Kendua Joyhari Spry Government High School is a public secondary school in Kendua, Netrakona District, Bangladesh.

==History==

In 1862, the school was started as "Middle Vernacular School" in collaboration with Mr. Beabré, the then District Magistrate of Mymensingh district. Then the school was taught in English. In 1892, "Middle Vernacular School" was recognized as "Middle English School" The lower secondary school in the English language was established.

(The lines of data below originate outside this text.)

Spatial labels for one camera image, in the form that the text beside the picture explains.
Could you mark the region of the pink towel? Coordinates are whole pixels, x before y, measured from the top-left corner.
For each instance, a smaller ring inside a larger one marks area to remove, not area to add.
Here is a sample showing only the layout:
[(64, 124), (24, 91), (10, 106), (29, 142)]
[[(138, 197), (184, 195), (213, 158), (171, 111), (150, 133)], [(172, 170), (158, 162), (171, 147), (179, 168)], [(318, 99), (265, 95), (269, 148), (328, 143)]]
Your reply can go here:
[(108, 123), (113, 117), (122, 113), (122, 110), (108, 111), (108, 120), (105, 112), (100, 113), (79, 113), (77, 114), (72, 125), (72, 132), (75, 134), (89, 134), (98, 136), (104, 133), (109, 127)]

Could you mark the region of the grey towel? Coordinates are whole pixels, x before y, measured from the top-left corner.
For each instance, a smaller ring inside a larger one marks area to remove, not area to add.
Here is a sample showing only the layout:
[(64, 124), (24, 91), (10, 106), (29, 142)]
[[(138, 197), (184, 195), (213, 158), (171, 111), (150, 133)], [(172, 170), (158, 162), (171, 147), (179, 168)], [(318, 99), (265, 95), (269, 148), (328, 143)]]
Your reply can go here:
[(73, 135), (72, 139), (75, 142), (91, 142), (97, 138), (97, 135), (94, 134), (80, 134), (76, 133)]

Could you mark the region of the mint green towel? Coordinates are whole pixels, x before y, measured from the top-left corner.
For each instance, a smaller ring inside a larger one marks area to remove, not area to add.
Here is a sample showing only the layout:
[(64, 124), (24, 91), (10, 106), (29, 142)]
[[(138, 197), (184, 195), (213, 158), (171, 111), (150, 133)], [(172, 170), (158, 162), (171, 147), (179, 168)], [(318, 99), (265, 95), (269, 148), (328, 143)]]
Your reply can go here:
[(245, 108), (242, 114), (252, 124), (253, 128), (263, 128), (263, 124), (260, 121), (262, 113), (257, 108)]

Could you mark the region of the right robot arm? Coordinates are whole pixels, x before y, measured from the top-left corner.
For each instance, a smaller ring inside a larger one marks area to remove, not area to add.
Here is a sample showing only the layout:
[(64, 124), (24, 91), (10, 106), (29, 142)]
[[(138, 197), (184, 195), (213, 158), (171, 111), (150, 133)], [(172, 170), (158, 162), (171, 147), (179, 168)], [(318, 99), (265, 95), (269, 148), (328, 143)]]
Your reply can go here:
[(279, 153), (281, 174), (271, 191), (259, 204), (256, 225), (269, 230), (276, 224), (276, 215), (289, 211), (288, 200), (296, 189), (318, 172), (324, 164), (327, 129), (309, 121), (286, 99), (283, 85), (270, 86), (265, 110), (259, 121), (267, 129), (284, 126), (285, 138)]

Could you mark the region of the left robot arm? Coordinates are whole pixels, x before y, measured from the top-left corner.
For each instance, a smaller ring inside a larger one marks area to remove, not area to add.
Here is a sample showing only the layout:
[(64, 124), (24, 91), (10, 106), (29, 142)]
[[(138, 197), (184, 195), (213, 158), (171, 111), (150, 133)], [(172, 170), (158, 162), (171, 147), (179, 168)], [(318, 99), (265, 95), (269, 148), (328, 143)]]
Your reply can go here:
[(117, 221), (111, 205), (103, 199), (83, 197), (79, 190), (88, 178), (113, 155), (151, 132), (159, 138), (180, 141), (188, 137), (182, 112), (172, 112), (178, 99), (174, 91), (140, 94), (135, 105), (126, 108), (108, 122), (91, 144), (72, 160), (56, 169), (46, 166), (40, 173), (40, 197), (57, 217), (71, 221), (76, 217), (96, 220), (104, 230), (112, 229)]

As a Middle English School, from 1892 to 1912, I got many good fame in Mymensingh district. Among the subjects were Bengali, English, Mathematics, History, Geography, Islam and Hinduism. Then the school got its name as "Kandura M.E. School". Kandiura M.E. in 1844 in order to upgrade the school to high English school, Mr. Shree Ranada Kumar Chowdhury, the landlord of four and a half anne, living in Dhaka, took the initiative of "Shri Akshay Kumar Gupta" in charge of the then officer-in-charge of Kendua. District Magistrate took part in raising money for Kendua High School in the village "Mr. Speari-Sastri" village. In recognition of his contribution in promoting high school in 1914, the Kandiua residents of the district of Mymensingh, the then District Magistrate, Mr. H.E. Spray IcS Who decided to join the school's name.

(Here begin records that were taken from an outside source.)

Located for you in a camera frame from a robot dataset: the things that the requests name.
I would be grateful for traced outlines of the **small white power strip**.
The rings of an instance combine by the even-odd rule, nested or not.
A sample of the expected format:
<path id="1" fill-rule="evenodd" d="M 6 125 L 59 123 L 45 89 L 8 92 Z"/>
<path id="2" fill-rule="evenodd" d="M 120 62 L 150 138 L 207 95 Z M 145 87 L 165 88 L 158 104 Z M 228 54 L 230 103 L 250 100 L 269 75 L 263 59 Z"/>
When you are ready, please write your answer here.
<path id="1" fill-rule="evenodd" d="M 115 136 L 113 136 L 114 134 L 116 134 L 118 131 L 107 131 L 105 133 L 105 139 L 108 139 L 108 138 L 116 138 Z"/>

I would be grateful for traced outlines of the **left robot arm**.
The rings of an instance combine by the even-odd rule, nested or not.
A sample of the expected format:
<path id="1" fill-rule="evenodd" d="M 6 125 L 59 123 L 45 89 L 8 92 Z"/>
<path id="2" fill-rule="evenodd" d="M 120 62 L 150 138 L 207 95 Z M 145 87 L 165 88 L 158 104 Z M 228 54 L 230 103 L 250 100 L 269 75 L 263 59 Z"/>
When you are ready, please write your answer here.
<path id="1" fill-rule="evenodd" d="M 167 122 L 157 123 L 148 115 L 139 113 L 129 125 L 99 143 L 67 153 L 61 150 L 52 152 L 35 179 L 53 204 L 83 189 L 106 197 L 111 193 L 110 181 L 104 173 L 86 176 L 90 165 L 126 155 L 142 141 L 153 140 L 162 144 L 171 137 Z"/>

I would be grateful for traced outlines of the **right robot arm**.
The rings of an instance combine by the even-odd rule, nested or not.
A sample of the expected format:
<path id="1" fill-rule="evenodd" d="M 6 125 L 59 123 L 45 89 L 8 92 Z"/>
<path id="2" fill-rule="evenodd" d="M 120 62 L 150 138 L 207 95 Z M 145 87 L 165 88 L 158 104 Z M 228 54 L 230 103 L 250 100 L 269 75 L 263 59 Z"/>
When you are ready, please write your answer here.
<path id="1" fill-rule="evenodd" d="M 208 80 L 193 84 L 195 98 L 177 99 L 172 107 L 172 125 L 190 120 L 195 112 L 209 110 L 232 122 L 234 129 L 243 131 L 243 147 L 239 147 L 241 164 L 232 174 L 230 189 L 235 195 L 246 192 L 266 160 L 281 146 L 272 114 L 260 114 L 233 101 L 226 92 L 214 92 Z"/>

During the abolition of British imperialism, during the non-cooperation movement of non-cooperation between India and India, anti-English protesters became financially inadequate. In order to overcome the financial deterioration of the school, application for assistance and assistance is being made inside and outside the school area. In the year 1926, according to the letter submitted by Professor "Mahim Chandra Chowdhury" of "Pala Chowdhury" of Chitholia village, Chitolia village received a grant of Tk 4000 based on the assurance of receiving Tk 4000 in a session of the school committee held on 06-1-1926, after getting the name of the school. The name of the school with the name of a flock is "Kendua spray-ins Tutition "instead of" Kandua-Jayehri-Spray Institution ".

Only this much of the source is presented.